Task prompt
Tally how many lines in the data hold the word "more", and give the result with no other text.

BEGIN Source information

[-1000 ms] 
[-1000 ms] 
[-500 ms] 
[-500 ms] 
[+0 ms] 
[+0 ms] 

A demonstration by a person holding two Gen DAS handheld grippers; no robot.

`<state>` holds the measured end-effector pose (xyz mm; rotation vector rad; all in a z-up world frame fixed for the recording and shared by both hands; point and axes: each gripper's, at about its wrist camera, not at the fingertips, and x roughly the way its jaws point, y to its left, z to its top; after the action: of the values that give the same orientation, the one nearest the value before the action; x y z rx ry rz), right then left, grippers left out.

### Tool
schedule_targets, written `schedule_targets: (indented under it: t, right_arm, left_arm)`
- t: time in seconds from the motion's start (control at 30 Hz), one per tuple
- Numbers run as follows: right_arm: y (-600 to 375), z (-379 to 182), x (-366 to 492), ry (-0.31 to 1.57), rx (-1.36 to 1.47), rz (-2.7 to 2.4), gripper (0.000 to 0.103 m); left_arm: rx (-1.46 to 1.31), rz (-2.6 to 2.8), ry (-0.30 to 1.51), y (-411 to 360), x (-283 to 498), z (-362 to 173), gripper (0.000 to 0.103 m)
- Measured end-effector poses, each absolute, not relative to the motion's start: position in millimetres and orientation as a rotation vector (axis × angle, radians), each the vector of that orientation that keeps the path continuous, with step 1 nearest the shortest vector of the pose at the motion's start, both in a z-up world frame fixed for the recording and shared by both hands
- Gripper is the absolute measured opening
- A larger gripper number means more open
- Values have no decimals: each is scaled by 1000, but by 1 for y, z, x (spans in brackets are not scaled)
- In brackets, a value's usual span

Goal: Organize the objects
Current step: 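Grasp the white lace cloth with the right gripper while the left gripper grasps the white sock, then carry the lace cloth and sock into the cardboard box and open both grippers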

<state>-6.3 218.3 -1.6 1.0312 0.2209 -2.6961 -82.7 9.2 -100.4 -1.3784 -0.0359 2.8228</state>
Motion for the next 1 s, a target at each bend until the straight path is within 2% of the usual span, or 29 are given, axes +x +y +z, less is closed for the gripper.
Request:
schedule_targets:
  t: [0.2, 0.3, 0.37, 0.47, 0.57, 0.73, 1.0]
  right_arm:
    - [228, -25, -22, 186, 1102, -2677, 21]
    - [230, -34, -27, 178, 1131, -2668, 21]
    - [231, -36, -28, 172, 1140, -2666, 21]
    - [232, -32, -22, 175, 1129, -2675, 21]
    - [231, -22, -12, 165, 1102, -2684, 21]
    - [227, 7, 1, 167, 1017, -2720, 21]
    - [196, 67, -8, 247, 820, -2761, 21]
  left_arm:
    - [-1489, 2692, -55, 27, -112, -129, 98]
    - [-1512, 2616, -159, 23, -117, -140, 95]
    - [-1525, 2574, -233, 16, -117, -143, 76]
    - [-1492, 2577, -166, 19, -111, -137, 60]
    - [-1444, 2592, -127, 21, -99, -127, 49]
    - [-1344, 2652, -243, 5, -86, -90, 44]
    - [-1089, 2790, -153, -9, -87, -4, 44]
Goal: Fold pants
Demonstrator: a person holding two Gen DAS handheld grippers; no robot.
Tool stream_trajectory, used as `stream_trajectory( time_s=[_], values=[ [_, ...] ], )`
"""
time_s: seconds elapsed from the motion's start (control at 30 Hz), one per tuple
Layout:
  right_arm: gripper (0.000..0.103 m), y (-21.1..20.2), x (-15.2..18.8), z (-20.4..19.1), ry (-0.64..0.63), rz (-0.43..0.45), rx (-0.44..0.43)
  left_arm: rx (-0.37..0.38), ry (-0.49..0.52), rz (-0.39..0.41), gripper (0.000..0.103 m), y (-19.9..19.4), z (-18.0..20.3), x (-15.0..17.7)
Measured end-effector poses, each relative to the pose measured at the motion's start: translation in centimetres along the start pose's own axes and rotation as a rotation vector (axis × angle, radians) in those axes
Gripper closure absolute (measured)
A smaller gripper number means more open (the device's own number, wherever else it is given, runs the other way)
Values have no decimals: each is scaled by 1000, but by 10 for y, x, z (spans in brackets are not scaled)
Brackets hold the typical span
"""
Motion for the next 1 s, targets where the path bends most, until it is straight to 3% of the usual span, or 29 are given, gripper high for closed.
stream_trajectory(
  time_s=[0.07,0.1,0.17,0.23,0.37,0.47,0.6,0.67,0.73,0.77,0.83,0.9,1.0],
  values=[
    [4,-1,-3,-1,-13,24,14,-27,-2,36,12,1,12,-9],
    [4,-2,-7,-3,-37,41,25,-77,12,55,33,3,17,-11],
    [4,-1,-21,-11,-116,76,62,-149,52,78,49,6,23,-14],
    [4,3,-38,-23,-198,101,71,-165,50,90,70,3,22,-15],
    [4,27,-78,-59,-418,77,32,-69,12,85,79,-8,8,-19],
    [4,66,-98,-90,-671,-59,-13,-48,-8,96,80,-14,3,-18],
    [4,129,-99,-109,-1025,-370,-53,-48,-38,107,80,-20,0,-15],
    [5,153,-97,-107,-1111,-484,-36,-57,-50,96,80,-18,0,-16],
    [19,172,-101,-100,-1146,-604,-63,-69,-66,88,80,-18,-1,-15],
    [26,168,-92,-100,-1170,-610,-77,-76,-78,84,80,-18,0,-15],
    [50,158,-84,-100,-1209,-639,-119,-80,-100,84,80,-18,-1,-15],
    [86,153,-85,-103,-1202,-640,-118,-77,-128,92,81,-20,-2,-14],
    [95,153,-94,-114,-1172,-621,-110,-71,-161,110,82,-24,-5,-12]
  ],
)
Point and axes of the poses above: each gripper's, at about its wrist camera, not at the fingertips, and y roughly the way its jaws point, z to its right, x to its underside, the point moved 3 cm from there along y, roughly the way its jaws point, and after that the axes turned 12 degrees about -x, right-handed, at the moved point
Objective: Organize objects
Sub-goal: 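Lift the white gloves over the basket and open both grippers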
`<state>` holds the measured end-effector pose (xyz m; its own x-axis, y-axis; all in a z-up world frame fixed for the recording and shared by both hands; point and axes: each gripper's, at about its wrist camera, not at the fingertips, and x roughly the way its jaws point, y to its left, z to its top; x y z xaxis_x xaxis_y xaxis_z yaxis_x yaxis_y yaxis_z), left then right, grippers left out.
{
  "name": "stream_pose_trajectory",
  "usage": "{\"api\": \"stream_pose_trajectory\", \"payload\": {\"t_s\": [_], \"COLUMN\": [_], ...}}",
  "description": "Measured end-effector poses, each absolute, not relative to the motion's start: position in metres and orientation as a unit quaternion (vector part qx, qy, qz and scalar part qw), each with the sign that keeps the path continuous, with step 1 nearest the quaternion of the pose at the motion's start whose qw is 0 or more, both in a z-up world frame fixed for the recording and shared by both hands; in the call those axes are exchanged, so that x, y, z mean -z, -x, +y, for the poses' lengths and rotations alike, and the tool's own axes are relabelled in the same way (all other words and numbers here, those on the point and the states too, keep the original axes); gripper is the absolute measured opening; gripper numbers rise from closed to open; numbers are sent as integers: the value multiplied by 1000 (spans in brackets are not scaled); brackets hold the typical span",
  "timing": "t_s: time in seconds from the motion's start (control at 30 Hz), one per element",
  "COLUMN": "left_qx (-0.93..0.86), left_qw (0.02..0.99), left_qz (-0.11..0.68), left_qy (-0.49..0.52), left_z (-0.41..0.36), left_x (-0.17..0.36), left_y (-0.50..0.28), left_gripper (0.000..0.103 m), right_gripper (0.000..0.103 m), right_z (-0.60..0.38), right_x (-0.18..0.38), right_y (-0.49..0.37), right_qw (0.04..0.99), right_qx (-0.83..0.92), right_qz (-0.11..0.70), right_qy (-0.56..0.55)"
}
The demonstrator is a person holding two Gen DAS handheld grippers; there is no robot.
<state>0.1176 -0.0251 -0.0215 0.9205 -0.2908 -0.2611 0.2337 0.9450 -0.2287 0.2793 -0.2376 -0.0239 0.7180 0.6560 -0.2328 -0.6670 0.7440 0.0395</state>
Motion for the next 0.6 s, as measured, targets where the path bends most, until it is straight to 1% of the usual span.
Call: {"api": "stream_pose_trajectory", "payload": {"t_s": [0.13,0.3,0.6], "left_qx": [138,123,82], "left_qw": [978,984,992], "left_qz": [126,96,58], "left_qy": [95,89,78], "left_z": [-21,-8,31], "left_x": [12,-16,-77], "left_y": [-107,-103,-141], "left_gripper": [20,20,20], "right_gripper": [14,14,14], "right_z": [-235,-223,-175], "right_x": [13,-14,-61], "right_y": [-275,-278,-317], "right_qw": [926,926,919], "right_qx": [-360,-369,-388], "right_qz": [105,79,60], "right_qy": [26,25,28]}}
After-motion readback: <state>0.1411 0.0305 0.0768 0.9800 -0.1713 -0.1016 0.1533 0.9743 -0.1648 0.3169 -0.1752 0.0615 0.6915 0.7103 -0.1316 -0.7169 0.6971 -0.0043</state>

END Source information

Result for this exercise
3